体育在线365The money is part of $1.4 billion set-aside to assist Historically Black Colleges and Universities, Tribally Controlled Colleges and Universities, as well as institutions serving low-income students, included in the CARES Act.
“Colleges have been hit-hard by this pandemic and have had to make changes to the way they deliver education,” U.S. Rep. Al Lawson Jr., said in a release announcing allocations in his Congressional district. “Congress has taken swift action to support the students and institutions to ensure they emerge from this crisis stronger than before.”
In addition to FAMU, Lawson said, Edward Waters College is receiving $2,348,83; Florida Gateway College, $73,484, and Florida State College Jacksonville, $711,841.
体育在线365“We are extremely appreciative of the work of Congressman Al Lawson and his Congressional colleagues who made this funding available,” FAMU President Larry Robinson said. “FAMU, along with the other recipients of these funds, face formidable financial challenges as a result of the COVID-19 pandemic. These resources will help bridge the gap and allow us to address critical student success initiatives.”
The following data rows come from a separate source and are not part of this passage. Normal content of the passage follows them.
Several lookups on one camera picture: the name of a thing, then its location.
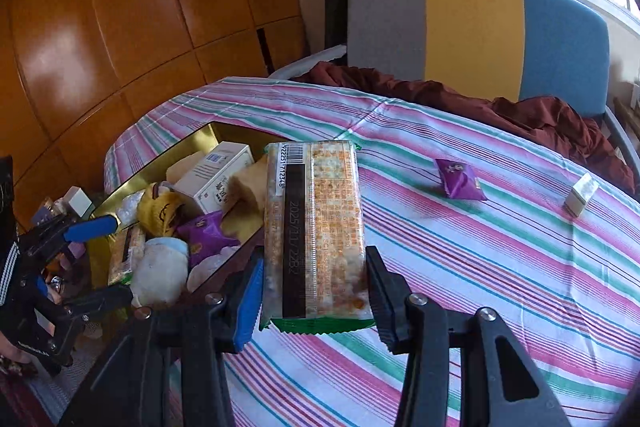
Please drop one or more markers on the yellow spotted sock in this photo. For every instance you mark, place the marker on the yellow spotted sock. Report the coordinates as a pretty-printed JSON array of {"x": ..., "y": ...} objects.
[{"x": 157, "y": 212}]

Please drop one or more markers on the striped tablecloth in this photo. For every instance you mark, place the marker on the striped tablecloth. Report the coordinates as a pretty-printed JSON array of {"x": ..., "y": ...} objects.
[{"x": 450, "y": 267}]

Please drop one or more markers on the golden tin tray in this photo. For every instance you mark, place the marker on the golden tin tray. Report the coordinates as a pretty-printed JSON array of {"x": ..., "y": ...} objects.
[{"x": 202, "y": 139}]

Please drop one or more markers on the grey yellow blue chair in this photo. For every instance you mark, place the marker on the grey yellow blue chair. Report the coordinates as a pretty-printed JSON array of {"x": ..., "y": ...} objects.
[{"x": 475, "y": 27}]

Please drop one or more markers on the orange cracker packet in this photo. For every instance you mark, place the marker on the orange cracker packet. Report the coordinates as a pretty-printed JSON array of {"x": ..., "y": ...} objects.
[
  {"x": 125, "y": 254},
  {"x": 320, "y": 232}
]

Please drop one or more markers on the small white box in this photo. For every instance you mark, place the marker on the small white box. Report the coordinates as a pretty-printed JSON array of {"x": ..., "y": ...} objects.
[{"x": 581, "y": 194}]

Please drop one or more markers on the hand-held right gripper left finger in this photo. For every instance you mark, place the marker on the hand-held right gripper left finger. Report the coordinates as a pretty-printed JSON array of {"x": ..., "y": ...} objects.
[{"x": 250, "y": 307}]

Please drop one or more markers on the pale yellow sponge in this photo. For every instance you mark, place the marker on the pale yellow sponge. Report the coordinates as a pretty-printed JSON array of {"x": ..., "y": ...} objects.
[
  {"x": 185, "y": 167},
  {"x": 250, "y": 197}
]

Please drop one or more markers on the dark red cloth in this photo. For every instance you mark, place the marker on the dark red cloth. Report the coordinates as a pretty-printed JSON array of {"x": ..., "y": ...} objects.
[{"x": 550, "y": 122}]

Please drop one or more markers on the purple snack packet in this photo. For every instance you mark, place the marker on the purple snack packet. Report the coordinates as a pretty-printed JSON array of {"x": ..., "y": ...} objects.
[
  {"x": 207, "y": 232},
  {"x": 460, "y": 179}
]

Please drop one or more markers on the wooden wardrobe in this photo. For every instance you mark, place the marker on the wooden wardrobe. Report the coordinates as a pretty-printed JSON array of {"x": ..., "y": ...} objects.
[{"x": 125, "y": 7}]

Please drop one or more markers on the person's left hand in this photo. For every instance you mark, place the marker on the person's left hand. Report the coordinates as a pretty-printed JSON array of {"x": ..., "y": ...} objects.
[{"x": 10, "y": 349}]

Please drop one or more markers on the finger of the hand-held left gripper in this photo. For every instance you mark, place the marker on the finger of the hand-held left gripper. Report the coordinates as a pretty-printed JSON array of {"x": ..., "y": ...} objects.
[
  {"x": 95, "y": 227},
  {"x": 100, "y": 299}
]

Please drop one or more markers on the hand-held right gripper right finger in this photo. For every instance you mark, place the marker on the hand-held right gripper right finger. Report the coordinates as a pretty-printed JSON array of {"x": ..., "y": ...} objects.
[{"x": 385, "y": 307}]

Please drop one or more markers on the black rolled mat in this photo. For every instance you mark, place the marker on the black rolled mat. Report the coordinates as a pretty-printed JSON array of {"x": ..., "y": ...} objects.
[{"x": 340, "y": 7}]

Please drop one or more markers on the white carton box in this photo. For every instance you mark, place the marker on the white carton box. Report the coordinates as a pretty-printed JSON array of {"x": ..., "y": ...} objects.
[{"x": 215, "y": 177}]

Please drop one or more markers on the white sock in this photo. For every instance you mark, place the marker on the white sock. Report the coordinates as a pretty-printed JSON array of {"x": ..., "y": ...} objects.
[{"x": 160, "y": 274}]

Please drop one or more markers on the clear plastic packet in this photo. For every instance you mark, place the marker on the clear plastic packet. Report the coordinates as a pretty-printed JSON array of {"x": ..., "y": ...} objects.
[
  {"x": 130, "y": 207},
  {"x": 215, "y": 269}
]

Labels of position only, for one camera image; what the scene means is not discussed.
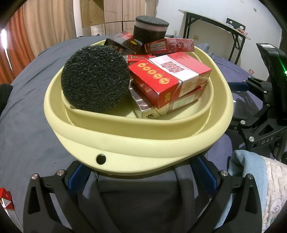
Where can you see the pale yellow plastic basin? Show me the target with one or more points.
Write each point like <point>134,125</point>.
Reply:
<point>134,143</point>

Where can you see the tiny red item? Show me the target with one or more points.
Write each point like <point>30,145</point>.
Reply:
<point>251,71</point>

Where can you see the light wooden cabinet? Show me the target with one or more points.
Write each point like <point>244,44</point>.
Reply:
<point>116,13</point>

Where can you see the black foam cylinder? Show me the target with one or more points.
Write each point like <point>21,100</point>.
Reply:
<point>150,31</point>

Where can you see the orange curtain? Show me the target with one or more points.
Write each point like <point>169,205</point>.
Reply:
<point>13,49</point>

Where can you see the yellowish wall socket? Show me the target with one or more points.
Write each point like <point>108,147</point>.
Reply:
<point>196,37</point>

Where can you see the blue printed blanket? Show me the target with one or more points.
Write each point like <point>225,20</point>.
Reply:
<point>246,161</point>

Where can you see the small red box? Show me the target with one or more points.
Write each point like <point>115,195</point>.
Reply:
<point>242,30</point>
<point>139,58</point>

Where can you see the red and white box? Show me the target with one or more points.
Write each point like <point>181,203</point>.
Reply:
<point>6,201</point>

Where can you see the black round foam disc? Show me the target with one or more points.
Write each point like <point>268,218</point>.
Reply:
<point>94,78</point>

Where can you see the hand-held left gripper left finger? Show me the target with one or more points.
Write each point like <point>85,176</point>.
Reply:
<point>76,179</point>

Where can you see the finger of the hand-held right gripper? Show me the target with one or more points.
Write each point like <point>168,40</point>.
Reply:
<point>252,132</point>
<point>237,86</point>

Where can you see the dark cloth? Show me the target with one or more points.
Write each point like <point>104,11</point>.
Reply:
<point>5,96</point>

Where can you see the long red box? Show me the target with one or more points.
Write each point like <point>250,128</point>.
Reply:
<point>170,46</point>

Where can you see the beige curtain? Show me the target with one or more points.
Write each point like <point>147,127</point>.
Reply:
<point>49,22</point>

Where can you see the red box with white band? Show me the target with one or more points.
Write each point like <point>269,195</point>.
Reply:
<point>157,85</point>

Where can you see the dark red and black box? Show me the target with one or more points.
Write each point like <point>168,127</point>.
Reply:
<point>123,41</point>

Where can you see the black folding table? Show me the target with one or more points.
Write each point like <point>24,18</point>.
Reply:
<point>190,24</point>

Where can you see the grey bed sheet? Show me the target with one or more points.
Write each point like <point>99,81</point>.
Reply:
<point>27,112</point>

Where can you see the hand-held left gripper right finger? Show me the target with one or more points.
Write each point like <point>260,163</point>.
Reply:
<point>205,177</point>

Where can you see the red and silver box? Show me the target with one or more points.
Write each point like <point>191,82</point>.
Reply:
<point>148,112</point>

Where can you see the small white item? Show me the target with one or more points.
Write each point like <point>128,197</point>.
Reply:
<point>229,23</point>

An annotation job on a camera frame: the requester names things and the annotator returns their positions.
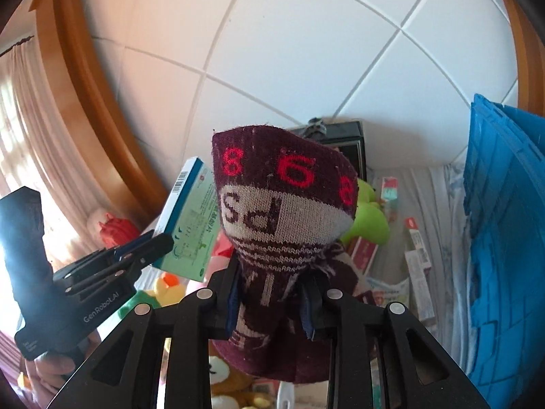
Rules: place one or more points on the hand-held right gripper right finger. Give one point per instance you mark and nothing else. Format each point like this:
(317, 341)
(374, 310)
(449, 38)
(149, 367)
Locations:
(313, 319)

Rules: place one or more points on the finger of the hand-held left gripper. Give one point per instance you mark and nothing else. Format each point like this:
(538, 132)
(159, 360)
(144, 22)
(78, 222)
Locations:
(157, 247)
(140, 240)

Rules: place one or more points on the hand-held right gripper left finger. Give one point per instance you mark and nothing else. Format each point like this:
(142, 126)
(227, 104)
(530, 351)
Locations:
(221, 306)

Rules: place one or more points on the green white medicine box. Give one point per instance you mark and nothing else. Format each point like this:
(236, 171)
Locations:
(191, 221)

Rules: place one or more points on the brown bear plush toy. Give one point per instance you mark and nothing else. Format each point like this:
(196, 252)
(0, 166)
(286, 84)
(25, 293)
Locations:
(238, 385)

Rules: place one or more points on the maroon patterned sock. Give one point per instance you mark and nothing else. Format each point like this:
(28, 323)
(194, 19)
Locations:
(276, 230)

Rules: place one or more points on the person's left hand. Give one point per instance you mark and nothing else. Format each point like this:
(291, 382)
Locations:
(47, 370)

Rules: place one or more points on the red handbag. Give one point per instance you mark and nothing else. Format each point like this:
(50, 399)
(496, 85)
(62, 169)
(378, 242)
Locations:
(117, 232)

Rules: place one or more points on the yellow duck plush toy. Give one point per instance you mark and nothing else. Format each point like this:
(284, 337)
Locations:
(168, 294)

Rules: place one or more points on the pale pink bag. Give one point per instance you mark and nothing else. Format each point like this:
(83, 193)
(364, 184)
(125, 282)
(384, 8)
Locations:
(94, 221)

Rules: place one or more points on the red white flat box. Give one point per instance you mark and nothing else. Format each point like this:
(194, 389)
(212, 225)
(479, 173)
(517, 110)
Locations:
(362, 255)

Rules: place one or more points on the lime green plush toy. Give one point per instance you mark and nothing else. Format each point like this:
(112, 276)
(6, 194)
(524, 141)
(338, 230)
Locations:
(368, 221)

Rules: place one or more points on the white red narrow carton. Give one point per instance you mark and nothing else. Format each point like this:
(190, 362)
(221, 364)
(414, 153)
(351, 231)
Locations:
(423, 298)
(417, 243)

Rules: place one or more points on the beige curtain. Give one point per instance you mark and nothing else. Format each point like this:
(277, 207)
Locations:
(38, 128)

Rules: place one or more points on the red teal toothbrush pack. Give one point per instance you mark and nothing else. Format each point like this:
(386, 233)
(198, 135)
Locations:
(389, 198)

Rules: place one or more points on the blue plastic crate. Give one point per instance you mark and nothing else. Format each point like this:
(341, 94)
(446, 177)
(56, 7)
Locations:
(502, 243)

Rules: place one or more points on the wooden window frame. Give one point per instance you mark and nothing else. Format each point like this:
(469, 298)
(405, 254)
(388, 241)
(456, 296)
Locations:
(93, 93)

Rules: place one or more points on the black picture frame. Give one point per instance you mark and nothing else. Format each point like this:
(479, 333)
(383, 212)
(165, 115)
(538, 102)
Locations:
(340, 136)

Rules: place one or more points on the wooden door frame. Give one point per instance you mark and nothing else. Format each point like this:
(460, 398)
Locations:
(528, 51)
Other HBCUs in Florida receiving funding are Bethune-Cookman University, which is receiving $7.9 million, and Florida Memorial University, $2.57 million.
FAMU previously was awarded $13 million of more than $12 billion allotted to universities and colleges under the CARES Act, with $6.5 million of that earmarked to reimburse students for expenses.
体育在线365The university said last week it already has applied for the additional $6.5 million from that initial allocation.
体育在线365 “I encourage these institutions, like all others, to use these funds to provide emergency grants to students during this challenging time, and to expand remote learning programs and build IT capacity,” U.S. Secretary of Education Betsy DeVos said in a release. “These are challenging times, but if we take this opportunity to transform higher education to meet the demands of the 21st century, our nation's students and higher education as a whole will be better for it."